## [AIM OF THE TASK]
Set the listing down exactly; no pictures.

┌─ DATASET EXCERPT

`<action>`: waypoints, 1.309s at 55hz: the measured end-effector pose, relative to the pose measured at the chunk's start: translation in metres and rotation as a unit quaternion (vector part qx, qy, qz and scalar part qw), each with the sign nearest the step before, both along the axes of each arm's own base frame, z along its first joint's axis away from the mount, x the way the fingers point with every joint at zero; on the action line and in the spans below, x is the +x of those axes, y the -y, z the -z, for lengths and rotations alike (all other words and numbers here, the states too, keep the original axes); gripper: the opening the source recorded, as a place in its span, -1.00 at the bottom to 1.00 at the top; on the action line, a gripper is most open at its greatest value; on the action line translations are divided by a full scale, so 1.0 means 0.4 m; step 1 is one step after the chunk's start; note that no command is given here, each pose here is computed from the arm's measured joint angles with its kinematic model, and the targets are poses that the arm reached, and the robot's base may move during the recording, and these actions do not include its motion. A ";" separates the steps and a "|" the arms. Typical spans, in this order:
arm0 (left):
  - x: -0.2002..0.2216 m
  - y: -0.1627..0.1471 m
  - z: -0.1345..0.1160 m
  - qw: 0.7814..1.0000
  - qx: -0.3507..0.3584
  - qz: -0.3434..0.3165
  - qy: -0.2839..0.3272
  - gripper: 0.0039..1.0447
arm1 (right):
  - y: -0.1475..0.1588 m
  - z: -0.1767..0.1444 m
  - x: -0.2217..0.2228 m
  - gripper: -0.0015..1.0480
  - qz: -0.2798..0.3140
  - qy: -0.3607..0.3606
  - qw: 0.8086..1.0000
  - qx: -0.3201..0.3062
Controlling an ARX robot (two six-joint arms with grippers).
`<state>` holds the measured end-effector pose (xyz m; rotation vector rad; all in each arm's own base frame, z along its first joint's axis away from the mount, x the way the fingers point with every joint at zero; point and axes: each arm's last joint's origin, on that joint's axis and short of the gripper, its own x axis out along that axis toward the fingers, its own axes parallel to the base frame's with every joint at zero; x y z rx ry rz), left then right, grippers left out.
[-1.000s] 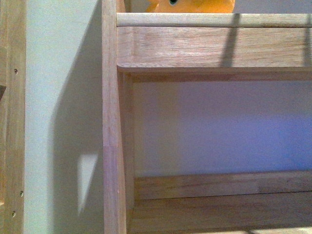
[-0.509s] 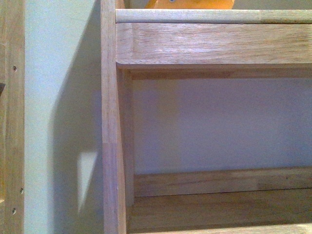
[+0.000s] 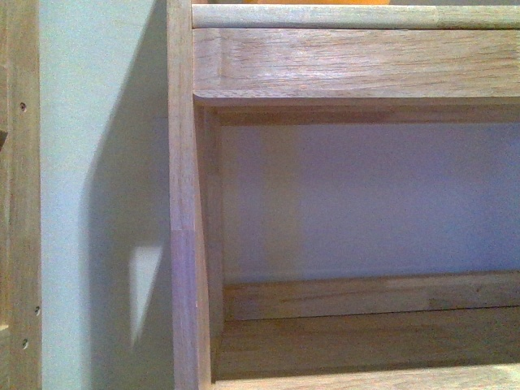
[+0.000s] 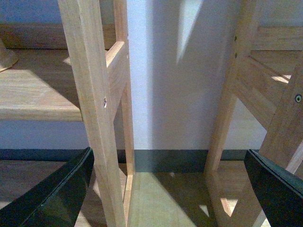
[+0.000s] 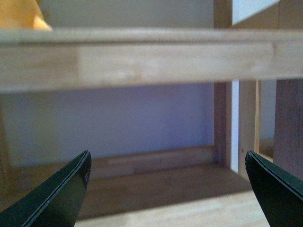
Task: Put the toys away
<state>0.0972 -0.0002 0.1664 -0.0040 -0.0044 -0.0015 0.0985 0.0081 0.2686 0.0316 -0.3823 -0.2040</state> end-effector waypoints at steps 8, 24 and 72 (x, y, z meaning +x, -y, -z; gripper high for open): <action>0.000 0.000 0.000 1.000 0.000 0.000 0.000 0.88 | 0.006 0.089 0.001 0.87 -0.003 -0.043 0.999 0.014; 0.000 0.000 0.000 1.000 0.000 0.000 0.000 0.88 | 0.015 0.133 0.001 0.87 -0.001 -0.075 0.996 0.041; 0.000 0.000 0.000 1.000 0.000 0.000 0.000 0.88 | 0.020 0.220 -0.001 -0.93 -0.102 -0.193 0.976 -0.014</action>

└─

## [RESULT]
`<action>`: waypoints, 1.309s at 55hz: the measured end-effector pose, relative to the pose measured at the chunk's start: translation in metres and rotation as a unit quaternion (vector part qx, qy, qz and scalar part qw), each with the sign nearest the step before, both along the axes of each arm's own base frame, z along its first joint's axis away from the mount, x the way the fingers point with every joint at zero; on the action line and in the spans below, x is the +x of those axes, y the -y, z the -z, for lengths and rotations alike (all other words and numbers here, the states too, keep the original axes); gripper: the opening the source recorded, as a place in its span, -1.00 at the bottom to 1.00 at the top; on the action line, a gripper is most open at its greatest value; on the action line translations are divided by a full scale, so 1.0 means 0.4 m; step 1 is one step after the chunk's start; note that no command is given here, each pose here is computed from the arm's measured joint angles with its kinematic model, and the targets are poses that the arm reached, and the robot's base may move during the recording, and these actions do not include its motion. A ";" separates the steps and a "|" the arms. Typical spans, in this order:
arm0 (left):
  - x: -0.2002..0.2216 m
  - y: -0.1627..0.1471 m
  - z: -0.1345..0.1160 m
  - qw: 0.7814..1.0000
  - qx: -0.3507..0.3584
  - qz: -0.3434..0.3165
  - qy: -0.2839..0.3272
  - gripper: 0.0039..1.0447
arm1 (right):
  - y: -0.1475..0.1588 m
  - z: -0.1767..0.1444 m
  - x: -0.2217..0.2228 m
  - gripper: -0.0015..1.0480
  - qz: -0.2798..0.3140
  - qy: -0.3607..0.3606
  - qw: 0.8086..1.0000
  - qx: -0.3201..0.3062
Controlling an ARX robot (two six-joint arms with grippers).
`<state>` holds the measured end-effector pose (xyz m; rotation vector rad; all in each arm's own base frame, z along its first joint's axis away from the mount, x the way the fingers point with every joint at zero; point and axes: each arm's last joint's origin, on that joint's axis and short of the gripper, its own x axis out along that axis toward the fingers, its own axes parallel to the base frame's with every joint at zero; x y z rx ry rz), left then right, grippers left out.
[-1.000s] 
[-0.509s] 
[+0.000s] 
[+0.000s] 
[+0.000s] 
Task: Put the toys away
<state>0.0972 -0.0002 0.1664 -0.0040 -0.0044 -0.0015 0.0985 0.0081 0.2686 0.0316 -0.3823 -0.2040</state> end-effector waypoints at steps 8, 24 and 72 (x, y, z meaning +x, -y, -z; gripper high for open): <action>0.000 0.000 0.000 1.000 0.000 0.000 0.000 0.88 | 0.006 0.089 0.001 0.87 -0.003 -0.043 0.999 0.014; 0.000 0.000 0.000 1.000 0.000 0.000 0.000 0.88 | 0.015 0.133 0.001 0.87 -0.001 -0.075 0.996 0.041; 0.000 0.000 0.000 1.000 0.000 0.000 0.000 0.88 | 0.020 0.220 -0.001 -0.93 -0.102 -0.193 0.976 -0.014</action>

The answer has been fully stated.